__WHAT THE EXERCISE ASKS__
Every line of the data is to be reproduced exactly.

#### DATASET SECTION ####

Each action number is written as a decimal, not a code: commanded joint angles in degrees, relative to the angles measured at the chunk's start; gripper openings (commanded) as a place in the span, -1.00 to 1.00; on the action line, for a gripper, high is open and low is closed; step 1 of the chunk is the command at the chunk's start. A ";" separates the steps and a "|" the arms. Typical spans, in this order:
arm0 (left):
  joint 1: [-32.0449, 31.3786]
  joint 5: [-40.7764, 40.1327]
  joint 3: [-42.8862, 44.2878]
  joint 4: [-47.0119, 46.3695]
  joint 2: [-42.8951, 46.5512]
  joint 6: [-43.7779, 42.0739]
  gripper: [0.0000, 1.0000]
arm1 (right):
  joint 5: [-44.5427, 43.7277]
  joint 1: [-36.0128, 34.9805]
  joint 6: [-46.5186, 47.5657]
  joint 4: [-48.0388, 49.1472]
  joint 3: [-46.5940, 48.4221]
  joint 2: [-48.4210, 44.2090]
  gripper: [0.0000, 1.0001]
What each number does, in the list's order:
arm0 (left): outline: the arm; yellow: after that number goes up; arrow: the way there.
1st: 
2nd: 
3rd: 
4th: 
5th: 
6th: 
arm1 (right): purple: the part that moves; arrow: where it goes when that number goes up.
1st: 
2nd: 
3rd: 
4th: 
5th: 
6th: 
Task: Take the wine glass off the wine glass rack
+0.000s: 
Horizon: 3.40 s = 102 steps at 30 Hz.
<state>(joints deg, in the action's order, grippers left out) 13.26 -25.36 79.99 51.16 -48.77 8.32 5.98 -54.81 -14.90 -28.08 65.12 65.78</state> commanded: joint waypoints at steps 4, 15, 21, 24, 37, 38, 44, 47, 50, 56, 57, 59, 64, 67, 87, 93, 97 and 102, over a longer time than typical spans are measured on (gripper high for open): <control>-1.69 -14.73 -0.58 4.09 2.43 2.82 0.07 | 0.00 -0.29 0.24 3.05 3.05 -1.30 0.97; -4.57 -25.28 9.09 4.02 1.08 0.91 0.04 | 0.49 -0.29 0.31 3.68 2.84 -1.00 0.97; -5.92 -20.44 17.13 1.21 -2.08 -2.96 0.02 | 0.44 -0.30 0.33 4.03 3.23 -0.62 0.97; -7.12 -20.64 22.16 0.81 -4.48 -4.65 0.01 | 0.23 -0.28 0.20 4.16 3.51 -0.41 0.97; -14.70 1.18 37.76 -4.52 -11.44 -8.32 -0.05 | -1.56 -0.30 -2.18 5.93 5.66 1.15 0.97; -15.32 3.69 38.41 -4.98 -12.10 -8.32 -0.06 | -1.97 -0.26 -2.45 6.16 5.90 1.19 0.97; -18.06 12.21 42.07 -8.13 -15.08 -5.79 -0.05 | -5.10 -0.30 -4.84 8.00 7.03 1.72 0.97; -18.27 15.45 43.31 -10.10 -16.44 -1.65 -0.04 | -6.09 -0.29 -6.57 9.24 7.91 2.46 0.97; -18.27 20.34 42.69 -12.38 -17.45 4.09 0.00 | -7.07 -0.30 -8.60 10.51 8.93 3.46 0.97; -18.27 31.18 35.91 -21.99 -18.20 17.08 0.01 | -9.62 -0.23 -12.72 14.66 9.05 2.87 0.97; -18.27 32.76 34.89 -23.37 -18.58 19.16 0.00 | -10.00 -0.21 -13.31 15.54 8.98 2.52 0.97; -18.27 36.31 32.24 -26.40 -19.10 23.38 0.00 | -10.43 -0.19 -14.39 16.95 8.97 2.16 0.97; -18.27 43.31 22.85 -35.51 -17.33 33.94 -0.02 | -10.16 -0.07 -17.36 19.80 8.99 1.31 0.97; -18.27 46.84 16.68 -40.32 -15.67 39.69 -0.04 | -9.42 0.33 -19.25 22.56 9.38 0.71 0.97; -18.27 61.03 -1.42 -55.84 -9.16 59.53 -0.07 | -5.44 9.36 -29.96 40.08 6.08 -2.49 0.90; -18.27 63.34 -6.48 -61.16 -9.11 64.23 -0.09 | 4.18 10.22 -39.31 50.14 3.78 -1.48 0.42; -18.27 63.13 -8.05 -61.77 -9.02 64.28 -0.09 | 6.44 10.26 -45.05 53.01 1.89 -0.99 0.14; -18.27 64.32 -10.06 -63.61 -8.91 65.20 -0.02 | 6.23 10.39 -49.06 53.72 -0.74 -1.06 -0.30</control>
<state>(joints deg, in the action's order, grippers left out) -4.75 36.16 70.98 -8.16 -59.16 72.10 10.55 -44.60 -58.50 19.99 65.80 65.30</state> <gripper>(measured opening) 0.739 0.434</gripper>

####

__PROBLEM SOLUTION__
Each action number is written as a decimal, not a code: commanded joint angles in degrees, relative to the angles measured at the chunk's start; gripper openings (commanded) as a place in the span, -1.00 to 1.00; on the action line, for a gripper, high is open and low is closed; step 1 of the chunk is the command at the chunk's start. A ";" separates the steps and a "|" the arms. Typical spans, in this order:
arm0 (left):
  joint 1: [-32.0449, 31.3786]
  joint 5: [-40.7764, 40.1327]
  joint 3: [-42.8862, 44.2878]
  joint 4: [-47.0119, 46.3695]
  joint 2: [-42.8951, 46.5512]
  joint 6: [-43.7779, 42.0739]
  gripper: [0.0000, 1.0000]
arm1 (right):
  joint 5: [-44.5427, 43.7277]
  joint 1: [-36.0128, 34.9805]
  joint 6: [-46.5186, 47.5657]
  joint 4: [-48.0388, 49.1472]
  joint 3: [-46.5940, 48.4221]
  joint 2: [-48.4210, 44.2090]
  gripper: [0.0000, 1.0001]
What each number does, in the list's order:
arm0 (left): outline: the arm; yellow: after that number goes up; arrow: the way there.
1st: 
2nd: 
3rd: 
4th: 
5th: 
6th: 
arm1 (right): purple: the part that moves; arrow: where it goes when that number goes up.
1st: 
2nd: 
3rd: 
4th: 
5th: 
6th: 
Task: Take the wine glass off the wine glass rack
+0.000s: 
Horizon: 3.40 s = 102 steps at 30 Hz.
<state>(joints deg, in the action's order, grippers left out) 13.26 -25.36 79.99 51.16 -48.77 8.32 5.98 -54.81 -14.90 -28.08 65.12 65.78</state> commanded: joint waypoints at steps 4, 15, 21, 24, 37, 38, 44, 47, 50, 56, 57, 59, 64, 67, 87, 93, 97 and 102, over a longer time than typical spans are measured on (gripper high for open): <control>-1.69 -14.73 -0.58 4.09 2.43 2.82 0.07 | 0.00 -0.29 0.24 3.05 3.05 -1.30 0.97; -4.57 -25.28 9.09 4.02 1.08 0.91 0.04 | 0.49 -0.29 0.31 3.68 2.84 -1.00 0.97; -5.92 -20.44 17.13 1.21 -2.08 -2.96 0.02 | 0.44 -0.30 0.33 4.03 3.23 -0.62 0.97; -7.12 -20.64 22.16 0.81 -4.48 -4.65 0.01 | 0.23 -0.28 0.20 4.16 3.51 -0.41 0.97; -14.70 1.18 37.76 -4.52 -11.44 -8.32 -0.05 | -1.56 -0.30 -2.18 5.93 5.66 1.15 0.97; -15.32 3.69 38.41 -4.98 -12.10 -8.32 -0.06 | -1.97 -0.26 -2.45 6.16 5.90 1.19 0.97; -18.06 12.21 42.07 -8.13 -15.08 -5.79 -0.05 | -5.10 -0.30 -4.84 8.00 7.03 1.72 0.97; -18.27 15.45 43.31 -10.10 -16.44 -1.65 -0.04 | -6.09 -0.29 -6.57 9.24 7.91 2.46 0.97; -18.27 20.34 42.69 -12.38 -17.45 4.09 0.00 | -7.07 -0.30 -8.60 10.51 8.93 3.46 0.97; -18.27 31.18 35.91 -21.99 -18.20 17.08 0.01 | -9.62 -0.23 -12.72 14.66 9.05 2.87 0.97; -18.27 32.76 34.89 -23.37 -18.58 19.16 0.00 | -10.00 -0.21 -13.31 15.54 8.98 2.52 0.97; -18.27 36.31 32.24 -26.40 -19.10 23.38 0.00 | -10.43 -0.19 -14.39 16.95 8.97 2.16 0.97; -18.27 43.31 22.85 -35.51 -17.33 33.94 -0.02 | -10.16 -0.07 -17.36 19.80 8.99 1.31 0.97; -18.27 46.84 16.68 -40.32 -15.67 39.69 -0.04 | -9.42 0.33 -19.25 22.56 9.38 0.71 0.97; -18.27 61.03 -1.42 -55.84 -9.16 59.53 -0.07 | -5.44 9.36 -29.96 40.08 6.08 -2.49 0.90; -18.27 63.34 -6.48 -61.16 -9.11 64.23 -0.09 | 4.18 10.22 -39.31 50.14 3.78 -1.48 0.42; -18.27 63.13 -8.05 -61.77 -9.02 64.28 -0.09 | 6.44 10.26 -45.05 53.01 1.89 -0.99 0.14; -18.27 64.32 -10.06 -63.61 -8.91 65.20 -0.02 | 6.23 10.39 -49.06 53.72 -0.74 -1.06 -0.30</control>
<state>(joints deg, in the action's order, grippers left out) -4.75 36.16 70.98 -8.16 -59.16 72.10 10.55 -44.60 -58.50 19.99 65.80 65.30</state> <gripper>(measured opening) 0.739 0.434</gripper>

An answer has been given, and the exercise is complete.